Activating mutations in RAS GTPases drive one fifth of cancers, but poor understanding of many RAS effectors and regulators, and of the roles of their different paralogs, continues to impede drug development. We developed a multi-stage discovery and screening process to understand RAS function and identify RAS-related susceptibilities in lung adenocarcinoma. Using affinity purification mass spectrometry (AP/MS), we generated a protein-protein interaction map of the RAS pathway containing thousands of interactions. From this network we constructed a CRISPR dual knockout library targeting 119 RAS-related genes that we screened for genetic interactions (GIs). We found important new effectors of RAS-driven cellular functions, RADIL and the GEF RIN1, and over 250 synthetic lethal GIs, including a potent KRAS -dependent interaction between RAP1GDS1 and RHOA . Many GIs link specific paralogs within and between gene families.

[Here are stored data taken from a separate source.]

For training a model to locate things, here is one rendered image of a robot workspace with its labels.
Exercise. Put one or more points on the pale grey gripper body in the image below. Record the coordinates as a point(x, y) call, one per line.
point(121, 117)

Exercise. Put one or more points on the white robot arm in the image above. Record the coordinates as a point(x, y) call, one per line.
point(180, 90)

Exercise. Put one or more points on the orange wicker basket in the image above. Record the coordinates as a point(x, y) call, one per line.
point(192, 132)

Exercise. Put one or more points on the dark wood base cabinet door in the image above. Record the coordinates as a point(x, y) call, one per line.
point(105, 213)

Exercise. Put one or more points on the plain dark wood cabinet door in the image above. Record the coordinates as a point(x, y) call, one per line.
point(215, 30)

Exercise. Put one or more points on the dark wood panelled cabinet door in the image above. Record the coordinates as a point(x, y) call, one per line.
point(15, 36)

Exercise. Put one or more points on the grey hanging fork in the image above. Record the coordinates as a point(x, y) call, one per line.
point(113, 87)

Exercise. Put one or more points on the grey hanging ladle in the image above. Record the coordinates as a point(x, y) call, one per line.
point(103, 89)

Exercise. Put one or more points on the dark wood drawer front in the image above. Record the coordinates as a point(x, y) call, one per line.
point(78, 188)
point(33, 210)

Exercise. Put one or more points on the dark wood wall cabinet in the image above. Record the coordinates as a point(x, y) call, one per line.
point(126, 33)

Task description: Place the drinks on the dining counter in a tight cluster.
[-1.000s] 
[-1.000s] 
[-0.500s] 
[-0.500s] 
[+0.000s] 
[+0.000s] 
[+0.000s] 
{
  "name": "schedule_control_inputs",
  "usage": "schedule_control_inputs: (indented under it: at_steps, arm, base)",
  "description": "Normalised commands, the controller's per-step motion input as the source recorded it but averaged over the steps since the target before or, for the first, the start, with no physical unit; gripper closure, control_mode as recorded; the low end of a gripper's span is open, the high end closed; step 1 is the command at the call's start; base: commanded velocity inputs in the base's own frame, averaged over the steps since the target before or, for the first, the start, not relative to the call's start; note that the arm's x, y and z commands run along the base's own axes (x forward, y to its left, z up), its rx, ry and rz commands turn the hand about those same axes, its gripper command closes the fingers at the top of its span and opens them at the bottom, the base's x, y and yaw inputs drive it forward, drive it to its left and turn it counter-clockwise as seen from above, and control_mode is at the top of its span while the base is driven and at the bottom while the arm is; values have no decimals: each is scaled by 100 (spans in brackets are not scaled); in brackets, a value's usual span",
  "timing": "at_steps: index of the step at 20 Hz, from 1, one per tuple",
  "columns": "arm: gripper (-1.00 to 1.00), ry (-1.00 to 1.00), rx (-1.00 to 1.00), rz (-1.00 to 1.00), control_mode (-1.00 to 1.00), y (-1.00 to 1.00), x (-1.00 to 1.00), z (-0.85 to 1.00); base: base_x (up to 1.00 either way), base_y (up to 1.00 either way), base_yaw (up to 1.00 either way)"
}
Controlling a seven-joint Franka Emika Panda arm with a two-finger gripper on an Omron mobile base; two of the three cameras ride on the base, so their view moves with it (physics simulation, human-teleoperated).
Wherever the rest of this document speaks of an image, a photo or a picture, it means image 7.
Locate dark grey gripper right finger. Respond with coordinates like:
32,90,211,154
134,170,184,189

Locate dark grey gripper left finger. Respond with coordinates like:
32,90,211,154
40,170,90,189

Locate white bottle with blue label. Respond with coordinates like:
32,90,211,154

These findings illustrate the power of the multiomic approach to identify synthetic lethal combinations for hitherto undruggable cancers.
STATEMENT OF SIGNIFICANCE
We present a thorough survey of protein-protein and genetic interactions in the Ras pathway. These interactions suggested new discoveries that we validate here, and demonstrate important new paralog specificities and redundancies. By comparing synthetic lethal interactions across KRAS -dependent and -independent tumors, we identify new combination therapy targets against Ras-driven cancers.